* **Problem**
Produce an exact copy of the lines below, starting at the first and ending with the line containing "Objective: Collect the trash".

───── Given information ─────

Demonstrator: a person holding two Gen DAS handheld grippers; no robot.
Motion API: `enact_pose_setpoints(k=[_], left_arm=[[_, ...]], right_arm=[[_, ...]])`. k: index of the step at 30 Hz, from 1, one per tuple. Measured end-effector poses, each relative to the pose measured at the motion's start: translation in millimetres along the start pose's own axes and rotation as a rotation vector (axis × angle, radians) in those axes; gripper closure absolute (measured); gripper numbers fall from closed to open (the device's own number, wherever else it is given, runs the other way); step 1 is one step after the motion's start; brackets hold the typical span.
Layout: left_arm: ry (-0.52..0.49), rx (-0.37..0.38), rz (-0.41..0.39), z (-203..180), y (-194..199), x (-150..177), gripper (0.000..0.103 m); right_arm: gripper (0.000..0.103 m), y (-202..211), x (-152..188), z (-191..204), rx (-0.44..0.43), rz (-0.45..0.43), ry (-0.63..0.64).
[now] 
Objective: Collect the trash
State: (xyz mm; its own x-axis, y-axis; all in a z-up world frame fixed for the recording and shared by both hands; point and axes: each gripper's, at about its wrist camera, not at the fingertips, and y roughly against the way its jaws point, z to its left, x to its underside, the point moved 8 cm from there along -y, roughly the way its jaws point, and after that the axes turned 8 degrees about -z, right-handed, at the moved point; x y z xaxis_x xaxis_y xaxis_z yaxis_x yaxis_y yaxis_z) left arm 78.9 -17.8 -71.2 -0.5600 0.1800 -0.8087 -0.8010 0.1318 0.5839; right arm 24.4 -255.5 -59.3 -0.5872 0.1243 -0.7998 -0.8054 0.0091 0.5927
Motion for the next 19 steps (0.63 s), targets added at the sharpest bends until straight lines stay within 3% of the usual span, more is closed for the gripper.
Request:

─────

* **Your solution**
Demonstrator: a person holding two Gen DAS handheld grippers; no robot.
Motion API: `enact_pose_setpoints(k=[_], left_arm=[[_, ...]], right_arm=[[_, ...]])`. k: index of the step at 30 Hz, from 1, one per tuple. Measured end-effector poses, each relative to the pose measured at the motion's start: translation in millimetres along the start pose's own axes and rotation as a rotation vector (axis × angle, radians) in those axes; gripper closure absolute (measured); gripper numbers fall from closed to open (the device's own number, wherever else it is given, runs the other way); step 1 is one step after the motion's start; brackets hold the typical span.
Layout: left_arm: ry (-0.52..0.49), rx (-0.37..0.38), rz (-0.41..0.39), z (-203..180), y (-194..199), x (-150..177), gripper (0.000..0.103 m); right_arm: gripper (0.000..0.103 m), y (-202..211), x (-152..188), z (-191..204), rx (-0.44..0.43), rz (-0.45..0.43), ry (-0.63..0.64).
[now] 
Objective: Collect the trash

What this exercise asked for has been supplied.